WHAT YOU ARE ASKED TO DO: An exact repetition of the records is required. Leave nothing out.

[Data records]
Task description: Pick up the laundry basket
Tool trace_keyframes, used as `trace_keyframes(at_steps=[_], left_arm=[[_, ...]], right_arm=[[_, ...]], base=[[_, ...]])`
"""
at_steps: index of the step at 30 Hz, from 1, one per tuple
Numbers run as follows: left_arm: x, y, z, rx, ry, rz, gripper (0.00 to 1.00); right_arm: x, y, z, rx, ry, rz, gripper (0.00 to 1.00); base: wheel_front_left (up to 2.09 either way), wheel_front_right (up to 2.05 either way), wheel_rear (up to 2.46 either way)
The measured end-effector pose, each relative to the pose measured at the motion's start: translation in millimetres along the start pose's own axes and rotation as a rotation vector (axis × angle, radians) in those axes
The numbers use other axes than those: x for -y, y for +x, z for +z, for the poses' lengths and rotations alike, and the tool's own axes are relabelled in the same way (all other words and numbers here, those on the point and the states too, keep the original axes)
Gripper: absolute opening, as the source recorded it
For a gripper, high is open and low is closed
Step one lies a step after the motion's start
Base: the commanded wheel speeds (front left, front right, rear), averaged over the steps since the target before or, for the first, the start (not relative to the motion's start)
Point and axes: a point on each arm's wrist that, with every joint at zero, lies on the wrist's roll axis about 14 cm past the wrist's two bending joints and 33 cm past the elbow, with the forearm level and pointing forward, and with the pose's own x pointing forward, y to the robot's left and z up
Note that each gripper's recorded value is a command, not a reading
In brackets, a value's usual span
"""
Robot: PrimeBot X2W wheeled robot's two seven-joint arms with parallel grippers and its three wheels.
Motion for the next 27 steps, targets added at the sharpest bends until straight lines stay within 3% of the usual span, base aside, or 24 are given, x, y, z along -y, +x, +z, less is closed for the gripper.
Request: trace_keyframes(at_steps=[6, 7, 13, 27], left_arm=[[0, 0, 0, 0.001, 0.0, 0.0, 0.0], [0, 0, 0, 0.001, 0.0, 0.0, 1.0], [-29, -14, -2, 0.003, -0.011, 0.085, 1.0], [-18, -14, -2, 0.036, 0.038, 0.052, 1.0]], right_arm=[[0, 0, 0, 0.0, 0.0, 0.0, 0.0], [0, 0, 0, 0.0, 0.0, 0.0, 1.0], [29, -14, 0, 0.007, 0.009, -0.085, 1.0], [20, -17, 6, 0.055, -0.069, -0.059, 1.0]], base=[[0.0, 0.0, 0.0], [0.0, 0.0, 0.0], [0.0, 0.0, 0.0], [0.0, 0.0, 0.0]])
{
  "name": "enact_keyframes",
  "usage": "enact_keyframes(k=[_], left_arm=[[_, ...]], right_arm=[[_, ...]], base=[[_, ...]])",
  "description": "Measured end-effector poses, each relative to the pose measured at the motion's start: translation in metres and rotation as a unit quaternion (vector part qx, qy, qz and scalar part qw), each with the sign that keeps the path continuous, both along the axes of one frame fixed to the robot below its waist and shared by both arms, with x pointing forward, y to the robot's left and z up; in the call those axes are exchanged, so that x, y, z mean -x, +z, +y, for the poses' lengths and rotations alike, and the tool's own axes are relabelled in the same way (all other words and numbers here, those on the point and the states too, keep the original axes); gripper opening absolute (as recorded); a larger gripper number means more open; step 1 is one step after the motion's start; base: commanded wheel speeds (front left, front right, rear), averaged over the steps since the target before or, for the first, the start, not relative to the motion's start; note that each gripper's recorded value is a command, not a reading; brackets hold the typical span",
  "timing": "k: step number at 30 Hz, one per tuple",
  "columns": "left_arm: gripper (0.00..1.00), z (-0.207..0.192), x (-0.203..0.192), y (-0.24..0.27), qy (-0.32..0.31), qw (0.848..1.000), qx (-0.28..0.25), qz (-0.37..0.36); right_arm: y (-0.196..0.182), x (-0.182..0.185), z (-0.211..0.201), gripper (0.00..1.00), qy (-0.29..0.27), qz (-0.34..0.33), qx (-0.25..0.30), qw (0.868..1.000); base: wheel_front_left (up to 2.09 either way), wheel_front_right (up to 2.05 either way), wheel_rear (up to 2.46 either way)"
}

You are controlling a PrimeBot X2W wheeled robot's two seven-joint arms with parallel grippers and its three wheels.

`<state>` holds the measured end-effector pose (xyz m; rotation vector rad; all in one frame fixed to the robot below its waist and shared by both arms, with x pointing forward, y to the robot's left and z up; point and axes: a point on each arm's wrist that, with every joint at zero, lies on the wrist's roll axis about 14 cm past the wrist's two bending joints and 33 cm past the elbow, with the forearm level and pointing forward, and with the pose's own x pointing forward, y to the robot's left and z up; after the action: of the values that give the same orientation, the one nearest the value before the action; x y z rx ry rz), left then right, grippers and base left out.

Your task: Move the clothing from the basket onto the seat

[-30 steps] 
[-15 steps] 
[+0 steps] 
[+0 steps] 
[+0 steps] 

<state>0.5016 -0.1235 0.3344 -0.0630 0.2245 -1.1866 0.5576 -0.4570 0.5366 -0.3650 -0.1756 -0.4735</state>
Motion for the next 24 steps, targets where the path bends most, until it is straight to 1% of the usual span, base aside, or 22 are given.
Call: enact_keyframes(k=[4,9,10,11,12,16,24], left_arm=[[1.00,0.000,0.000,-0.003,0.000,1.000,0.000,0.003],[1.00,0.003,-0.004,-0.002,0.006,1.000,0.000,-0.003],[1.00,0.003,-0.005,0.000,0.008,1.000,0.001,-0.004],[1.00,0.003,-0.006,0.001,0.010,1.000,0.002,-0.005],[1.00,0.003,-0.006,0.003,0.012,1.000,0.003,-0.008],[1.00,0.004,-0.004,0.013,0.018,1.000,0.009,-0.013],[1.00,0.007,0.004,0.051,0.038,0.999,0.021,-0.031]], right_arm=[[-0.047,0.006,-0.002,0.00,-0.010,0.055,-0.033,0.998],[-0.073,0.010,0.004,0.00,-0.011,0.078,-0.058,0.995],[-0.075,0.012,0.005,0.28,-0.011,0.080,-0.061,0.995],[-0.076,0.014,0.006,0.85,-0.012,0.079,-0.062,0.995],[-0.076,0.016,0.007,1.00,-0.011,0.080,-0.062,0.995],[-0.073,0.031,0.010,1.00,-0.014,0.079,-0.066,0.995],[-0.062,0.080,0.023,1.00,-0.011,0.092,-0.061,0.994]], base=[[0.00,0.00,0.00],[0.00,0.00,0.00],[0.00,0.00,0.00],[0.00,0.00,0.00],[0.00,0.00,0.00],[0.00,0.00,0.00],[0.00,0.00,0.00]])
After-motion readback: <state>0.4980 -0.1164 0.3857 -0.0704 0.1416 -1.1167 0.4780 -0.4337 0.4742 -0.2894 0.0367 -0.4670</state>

SOLVED EXERCISE:
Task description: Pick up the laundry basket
Tool trace_keyframes, used as `trace_keyframes(at_steps=[_], left_arm=[[_, ...]], right_arm=[[_, ...]], base=[[_, ...]])`
"""
at_steps: index of the step at 30 Hz, from 1, one per tuple
Numbers run as follows: left_arm: x, y, z, rx, ry, rz, gripper (0.00 to 1.00); right_arm: x, y, z, rx, ry, rz, gripper (0.00 to 1.00); base: wheel_front_left (up to 2.09 either way), wheel_front_right (up to 2.05 either way), wheel_rear (up to 2.46 either way)
The measured end-effector pose, each relative to the pose measured at the motion's start: translation in millimetres along the start pose's own axes and rotation as a rotation vector (axis × angle, radians) in those axes
The numbers use other axes than those: x for -y, y for +x, z for +z, for the poses' lengths and rotations alike, and the tool's own axes are relabelled in the same way (all other words and numbers here, those on the point and the states too, keep the original axes)
Gripper: absolute opening, as the source recorded it
For a gripper, high is open and low is closed
Step one lies a step after the motion's start
Base: the commanded wheel speeds (front left, front right, rear), averaged over the steps since the target before or, for the first, the start (not relative to the motion's start)
Point and axes: a point on each arm's wrist that, with every joint at zero, lies on the wrist's roll axis about 14 cm past the wrist's two bending joints and 33 cm past the elbow, with the forearm level and pointing forward, and with the pose's own x pointing forward, y to the robot's left and z up
Note that each gripper's recorded value is a command, not a reading
In brackets, a value's usual span
"""
Robot: PrimeBot X2W wheeled robot's two seven-joint arms with parallel grippers and its three wheels.
Motion for the next 27 steps, targets added at the sharpest bends until straight lines stay within 3% of the usual span, base aside, or 24 are given, x, y, z along -y, +x, +z, less is closed for the gripper.
Request: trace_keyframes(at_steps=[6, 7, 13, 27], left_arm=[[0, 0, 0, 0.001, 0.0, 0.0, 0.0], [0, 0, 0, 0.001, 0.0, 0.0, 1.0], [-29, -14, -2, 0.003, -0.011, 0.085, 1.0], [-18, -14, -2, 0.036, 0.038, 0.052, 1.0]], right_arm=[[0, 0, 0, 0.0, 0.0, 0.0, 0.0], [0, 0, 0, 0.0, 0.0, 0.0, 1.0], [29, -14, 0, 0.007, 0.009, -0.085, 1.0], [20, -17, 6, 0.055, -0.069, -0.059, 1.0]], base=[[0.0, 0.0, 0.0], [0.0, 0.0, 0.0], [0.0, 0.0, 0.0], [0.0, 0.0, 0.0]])
{
  "name": "enact_keyframes",
  "usage": "enact_keyframes(k=[_], left_arm=[[_, ...]], right_arm=[[_, ...]], base=[[_, ...]])",
  "description": "Measured end-effector poses, each relative to the pose measured at the motion's start: translation in metres and rotation as a unit quaternion (vector part qx, qy, qz and scalar part qw), each with the sign that keeps the path continuous, both along the axes of one frame fixed to the robot below its waist and shared by both arms, with x pointing forward, y to the robot's left and z up; in the call those axes are exchanged, so that x, y, z mean -x, +z, +y, for the poses' lengths and rotations alike, and the tool's own axes are relabelled in the same way (all other words and numbers here, those on the point and the states too, keep the original axes); gripper opening absolute (as recorded); a larger gripper number means more open; step 1 is one step after the motion's start; base: commanded wheel speeds (front left, front right, rear), averaged over the steps since the target before or, for the first, the start, not relative to the motion's start; note that each gripper's recorded value is a command, not a reading; brackets hold the typical span",
  "timing": "k: step number at 30 Hz, one per tuple",
  "columns": "left_arm: gripper (0.00..1.00), z (-0.207..0.192), x (-0.203..0.192), y (-0.24..0.27), qy (-0.32..0.31), qw (0.848..1.000), qx (-0.28..0.25), qz (-0.37..0.36); right_arm: y (-0.196..0.182), x (-0.182..0.185), z (-0.211..0.201), gripper (0.00..1.00), qy (-0.29..0.27), qz (-0.34..0.33), qx (-0.25..0.30), qw (0.868..1.000); base: wheel_front_left (up to 2.09 either way), wheel_front_right (up to 2.05 either way), wheel_rear (up to 2.46 either way)"
}

You are controlling a PrimeBot X2W wheeled robot's two seven-joint arms with parallel grippers and its three wheels.

`<state>` holds the measured end-effector pose (xyz m; rotation vector rad; all in one frame fixed to the robot below its waist and shared by both arms, with x pointing forward, y to the robot's left and z up; point and axes: a point on each arm's wrist that, with every joint at zero, lies on the wrist's roll axis about 14 cm past the wrist's two bending joints and 33 cm past the elbow, with the forearm level and pointing forward, and with the pose's own x pointing forward, y to the robot's left and z up; after the action: of the values that give the same orientation, the one nearest the value before the action; x y z rx ry rz), left then right, grippers and base left out.

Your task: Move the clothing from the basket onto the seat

[-30 steps] 
[-15 steps] 
[+0 steps] 
[+0 steps] 
[+0 steps] 

<state>0.5016 -0.1235 0.3344 -0.0630 0.2245 -1.1866 0.5576 -0.4570 0.5366 -0.3650 -0.1756 -0.4735</state>
Motion for the next 24 steps, targets where the path bends most, until it is straight to 1% of the usual span, base aside, or 22 are given.
Call: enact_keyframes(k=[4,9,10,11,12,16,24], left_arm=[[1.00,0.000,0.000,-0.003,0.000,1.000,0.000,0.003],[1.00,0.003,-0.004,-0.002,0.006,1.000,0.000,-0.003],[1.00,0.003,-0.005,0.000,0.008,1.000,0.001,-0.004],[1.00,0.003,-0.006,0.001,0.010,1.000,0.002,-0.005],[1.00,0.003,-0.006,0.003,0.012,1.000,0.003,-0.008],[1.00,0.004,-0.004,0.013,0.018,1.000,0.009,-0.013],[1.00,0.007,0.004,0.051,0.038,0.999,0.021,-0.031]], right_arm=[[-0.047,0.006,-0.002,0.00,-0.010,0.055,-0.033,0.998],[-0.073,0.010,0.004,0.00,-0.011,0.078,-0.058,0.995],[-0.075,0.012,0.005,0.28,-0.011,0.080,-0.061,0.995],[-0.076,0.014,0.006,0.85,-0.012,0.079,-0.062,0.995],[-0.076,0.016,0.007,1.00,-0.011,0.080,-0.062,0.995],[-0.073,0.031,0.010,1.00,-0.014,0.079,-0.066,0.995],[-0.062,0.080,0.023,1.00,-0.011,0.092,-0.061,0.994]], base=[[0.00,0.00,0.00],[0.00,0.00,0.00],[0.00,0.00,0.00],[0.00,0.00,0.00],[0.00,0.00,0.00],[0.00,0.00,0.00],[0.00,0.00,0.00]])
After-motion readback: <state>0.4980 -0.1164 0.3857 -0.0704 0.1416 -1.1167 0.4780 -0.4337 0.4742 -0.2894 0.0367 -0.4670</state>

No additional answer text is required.